Luci, motore, improvvisazione!
Durante la nostra intervista abbiamo notato che c'è stato un elemento in comune che ha entusiasmato tutte le attrici, ovvero l'improvvisazione. Un gioco come Dispatch vive più di altri del flusso narrativo: in un'avventura dove al giocatore viene concessa la possibilità di prendere numerose decisioni, ogni singolo bivio porta a una serie di battute e dialoghi diversi. Però è anche vero che buona parte del cast, facendo parte di un progetto come Critical Role, dove tutto è basato sull'interpretazione di personaggi all'interno di una campagna di giochi di ruolo, abbia una forte tendenza all'improvvisazione. A quanto pare AdHoc Studio ha lasciato un notevole spazio di manovra agli interpreti.

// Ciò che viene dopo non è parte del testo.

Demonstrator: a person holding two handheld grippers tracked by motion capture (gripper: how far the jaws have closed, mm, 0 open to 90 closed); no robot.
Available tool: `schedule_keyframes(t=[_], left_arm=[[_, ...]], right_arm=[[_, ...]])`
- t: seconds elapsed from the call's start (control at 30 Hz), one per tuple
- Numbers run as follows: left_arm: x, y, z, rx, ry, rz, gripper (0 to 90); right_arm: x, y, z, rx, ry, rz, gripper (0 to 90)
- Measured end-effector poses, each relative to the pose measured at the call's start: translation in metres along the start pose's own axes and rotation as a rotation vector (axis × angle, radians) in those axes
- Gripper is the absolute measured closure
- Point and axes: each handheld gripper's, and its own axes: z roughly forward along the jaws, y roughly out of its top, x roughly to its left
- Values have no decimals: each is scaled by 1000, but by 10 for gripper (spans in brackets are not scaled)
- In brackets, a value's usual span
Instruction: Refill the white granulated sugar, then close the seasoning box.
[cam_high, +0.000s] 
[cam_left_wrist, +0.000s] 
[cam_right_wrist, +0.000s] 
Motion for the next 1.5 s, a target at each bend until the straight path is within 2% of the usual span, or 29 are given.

Bailey racconta: "Questa è una delle cose migliori del team di AdHoc, ovvero quanto sono aperti a giocare quando sei in sala di registrazione. Capitava mentre registravamo che Pierre dicesse: "Non mi piace questa battuta. L'ho scritta alle quattro del mattino. Non mi piace più. Dì qualcosa di meglio. Dì qualcosa di divertente!". E allora giocavamo un po' finché non trovavamo qualcosa che funzionava. L'intero cast è fenomenale nell'improvvisazione e penso che sarebbe stato un grave errore non permetterci di giocare in quel modo, perché aggiunge così tanto a ogni singola scena. Le sfumature e il botta e risposta sono semplicemente fantastici".
Un'interpretazione che ha permesso di esprimere molto dei personaggi, non solo da un punto di vista emotivo. "In sala di registrazione ci dicevano spesso: "Se qualcosa non vi sembra naturale, se qualcosa non suona come lo direbbe il vostro personaggio, sentitevi liberi di improvvisare" dice Thot Squad, poi continua: "Mi è piaciuto molto poter portare un po' di me in sala di doppiaggio, anche perché sono nera e potermi esprimere con la cadenza tipica con cui parlano gli Afroamericani, abbracciare la mia identità prima e lasciarla fluire nel personaggio dopo, è stato molto importante.
E visto che c'è stata così tanta improvvisazione, le attrici ricordano qualche momento epico in sala di doppiaggio? "Il mio personaggio" racconta Yvette "purtroppo, cerca sempre di essere matura e controllata, quindi non ho avuto molte possibilità di improvvisazione. C'è però una scena, che non so esattamente come si raggiunga visti i diversi bivi narrativi, in cui ci siamo detti in cabina di doppiaggio "Dio, sarebbe esilarante se Blazer potesse semplicemente dire quello che pensa". E così l'abbiamo registrato!"
"Io credo di aver improvvisato principalmente insulti!" confessa fiera Pierce "è stato molto divertente, sia sentire le battute a gancio delle mie doppiate dagli altri attori che poter esprimere quella parte di me. Non penso di essere una persona cattiva e quindi potermi calare in quel ruolo è stato molto liberatorio". Conclude Berrin "Puoi essere cattiva quanto vuoi perché è uno spazio sicuro, nessuno ti giudica in sala di registrazione".